The video showing stealing of browser history and location is used in a multi-user, VM environment. This is to demonstrate how user A can spy on user B if they are co-hosted on the same physical CPU.

Same physical core does of course not mean HT off. The Zombieload vulnerability relies on HT and understanding this is fundamental to understanding how these attacks can work and when they might be used. Section 6.4 begins by clearly stating that the attack and victim processes are running on sibling logical cores.
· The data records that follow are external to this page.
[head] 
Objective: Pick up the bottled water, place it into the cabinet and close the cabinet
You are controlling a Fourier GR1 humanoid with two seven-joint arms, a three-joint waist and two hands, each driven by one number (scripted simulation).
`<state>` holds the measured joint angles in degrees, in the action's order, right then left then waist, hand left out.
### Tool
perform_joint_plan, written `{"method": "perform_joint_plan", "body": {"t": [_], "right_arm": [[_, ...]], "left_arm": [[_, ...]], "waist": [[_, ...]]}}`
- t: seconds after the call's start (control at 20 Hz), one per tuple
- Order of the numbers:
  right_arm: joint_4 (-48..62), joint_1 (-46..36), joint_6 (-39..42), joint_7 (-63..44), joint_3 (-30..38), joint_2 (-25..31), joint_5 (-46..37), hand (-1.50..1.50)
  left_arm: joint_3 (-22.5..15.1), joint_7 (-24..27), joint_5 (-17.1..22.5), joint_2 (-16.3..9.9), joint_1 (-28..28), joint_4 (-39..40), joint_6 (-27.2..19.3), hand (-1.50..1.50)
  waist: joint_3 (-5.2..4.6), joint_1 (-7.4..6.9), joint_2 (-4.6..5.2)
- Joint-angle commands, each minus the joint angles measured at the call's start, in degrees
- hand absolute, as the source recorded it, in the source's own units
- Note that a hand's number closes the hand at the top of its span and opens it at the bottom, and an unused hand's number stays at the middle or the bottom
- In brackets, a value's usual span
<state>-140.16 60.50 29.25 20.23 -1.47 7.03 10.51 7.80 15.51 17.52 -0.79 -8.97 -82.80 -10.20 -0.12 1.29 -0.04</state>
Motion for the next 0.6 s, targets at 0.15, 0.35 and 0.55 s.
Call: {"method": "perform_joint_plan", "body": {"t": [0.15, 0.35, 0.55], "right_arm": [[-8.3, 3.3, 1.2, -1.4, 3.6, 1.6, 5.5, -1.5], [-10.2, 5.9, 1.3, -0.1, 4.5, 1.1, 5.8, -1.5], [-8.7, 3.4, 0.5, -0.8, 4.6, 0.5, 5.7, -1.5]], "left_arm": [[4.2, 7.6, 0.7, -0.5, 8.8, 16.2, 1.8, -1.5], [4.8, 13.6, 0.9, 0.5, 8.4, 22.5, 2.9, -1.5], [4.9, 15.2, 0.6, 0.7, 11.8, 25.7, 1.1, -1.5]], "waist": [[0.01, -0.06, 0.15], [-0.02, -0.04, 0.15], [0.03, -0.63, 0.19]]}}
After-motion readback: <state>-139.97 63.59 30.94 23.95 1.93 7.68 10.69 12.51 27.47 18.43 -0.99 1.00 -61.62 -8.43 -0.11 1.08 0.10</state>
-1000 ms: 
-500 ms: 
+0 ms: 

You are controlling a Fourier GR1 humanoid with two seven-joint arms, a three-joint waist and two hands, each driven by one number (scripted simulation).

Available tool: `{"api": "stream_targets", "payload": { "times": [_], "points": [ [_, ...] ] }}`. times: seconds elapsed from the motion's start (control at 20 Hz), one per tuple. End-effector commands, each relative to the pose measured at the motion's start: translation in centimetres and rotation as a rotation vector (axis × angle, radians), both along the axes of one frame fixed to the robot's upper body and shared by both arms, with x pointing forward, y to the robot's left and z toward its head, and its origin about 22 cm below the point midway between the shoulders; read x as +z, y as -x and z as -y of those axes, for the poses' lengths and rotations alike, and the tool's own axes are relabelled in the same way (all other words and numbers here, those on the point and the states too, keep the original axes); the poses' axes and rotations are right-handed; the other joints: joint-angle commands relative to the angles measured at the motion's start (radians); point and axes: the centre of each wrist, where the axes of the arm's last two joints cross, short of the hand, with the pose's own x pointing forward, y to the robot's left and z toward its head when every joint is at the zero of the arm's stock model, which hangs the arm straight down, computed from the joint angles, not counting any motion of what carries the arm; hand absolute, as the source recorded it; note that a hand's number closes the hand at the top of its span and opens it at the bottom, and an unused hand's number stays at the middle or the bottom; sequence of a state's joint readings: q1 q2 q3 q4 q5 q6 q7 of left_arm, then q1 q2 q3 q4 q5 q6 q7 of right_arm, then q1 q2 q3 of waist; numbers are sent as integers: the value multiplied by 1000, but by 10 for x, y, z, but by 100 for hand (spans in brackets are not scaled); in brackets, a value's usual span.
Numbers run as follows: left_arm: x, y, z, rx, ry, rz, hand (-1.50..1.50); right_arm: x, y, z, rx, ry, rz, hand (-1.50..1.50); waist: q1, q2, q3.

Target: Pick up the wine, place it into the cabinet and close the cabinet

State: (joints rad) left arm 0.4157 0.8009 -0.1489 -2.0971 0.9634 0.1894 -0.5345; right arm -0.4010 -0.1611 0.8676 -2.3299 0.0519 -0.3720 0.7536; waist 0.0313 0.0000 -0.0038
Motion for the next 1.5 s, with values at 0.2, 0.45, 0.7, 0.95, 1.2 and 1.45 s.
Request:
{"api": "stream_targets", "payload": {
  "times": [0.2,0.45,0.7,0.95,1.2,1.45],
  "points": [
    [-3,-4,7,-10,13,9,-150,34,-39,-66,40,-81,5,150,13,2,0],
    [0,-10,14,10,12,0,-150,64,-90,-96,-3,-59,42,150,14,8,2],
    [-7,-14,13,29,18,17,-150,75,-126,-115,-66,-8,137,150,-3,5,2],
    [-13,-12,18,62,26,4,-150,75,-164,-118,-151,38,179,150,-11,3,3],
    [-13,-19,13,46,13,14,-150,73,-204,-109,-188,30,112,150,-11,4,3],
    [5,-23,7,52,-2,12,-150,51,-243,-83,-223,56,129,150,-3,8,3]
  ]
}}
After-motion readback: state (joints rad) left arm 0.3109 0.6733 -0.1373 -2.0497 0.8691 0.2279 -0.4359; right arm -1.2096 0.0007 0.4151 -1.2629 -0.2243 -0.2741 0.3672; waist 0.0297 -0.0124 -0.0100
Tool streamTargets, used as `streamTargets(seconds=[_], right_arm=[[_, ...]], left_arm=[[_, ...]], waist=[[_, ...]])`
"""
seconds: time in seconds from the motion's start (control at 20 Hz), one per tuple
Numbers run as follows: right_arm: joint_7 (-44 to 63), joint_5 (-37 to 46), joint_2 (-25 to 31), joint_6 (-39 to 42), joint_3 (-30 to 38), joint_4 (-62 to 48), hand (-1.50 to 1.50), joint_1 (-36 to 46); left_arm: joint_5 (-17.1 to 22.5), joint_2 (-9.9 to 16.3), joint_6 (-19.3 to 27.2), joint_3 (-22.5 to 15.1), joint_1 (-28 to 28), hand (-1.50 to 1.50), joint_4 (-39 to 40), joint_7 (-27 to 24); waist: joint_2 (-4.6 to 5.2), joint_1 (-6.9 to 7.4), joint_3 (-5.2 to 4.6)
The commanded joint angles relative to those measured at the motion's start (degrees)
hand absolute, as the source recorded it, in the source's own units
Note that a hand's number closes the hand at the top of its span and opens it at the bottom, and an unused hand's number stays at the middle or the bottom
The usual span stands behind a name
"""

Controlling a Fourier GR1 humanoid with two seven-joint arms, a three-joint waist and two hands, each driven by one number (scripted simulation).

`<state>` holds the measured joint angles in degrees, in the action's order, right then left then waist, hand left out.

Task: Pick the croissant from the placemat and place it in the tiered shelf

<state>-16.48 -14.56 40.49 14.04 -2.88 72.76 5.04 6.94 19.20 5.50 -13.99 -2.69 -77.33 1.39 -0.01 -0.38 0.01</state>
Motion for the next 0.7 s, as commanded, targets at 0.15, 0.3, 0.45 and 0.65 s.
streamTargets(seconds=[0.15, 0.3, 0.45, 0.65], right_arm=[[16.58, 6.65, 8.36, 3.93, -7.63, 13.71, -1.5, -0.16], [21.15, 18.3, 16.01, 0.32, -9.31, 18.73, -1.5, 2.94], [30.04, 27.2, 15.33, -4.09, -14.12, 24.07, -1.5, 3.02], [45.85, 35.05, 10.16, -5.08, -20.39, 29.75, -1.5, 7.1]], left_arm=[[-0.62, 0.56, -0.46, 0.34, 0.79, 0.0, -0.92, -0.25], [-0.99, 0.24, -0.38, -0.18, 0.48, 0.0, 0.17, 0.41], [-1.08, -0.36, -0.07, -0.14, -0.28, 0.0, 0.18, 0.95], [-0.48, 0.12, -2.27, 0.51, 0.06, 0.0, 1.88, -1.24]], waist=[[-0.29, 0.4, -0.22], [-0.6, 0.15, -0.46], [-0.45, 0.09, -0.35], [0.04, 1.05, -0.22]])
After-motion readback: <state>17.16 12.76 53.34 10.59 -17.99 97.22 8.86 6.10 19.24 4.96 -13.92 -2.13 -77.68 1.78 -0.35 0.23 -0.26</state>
The first step in any attack is running some malicious code on your machine. Side channel attacks provide a way of doing this in a multi-user system which “should” have security boundaries. This is irrelevant to a typical home user. Once you have managed to get code running within a home user’s session there is no need to attempt to sample tiny bits data in a hope to find something of value. The system is already owned and the hacker is free to perform much more effective and devastating attacks. The real challenge is getting the victim to run the code.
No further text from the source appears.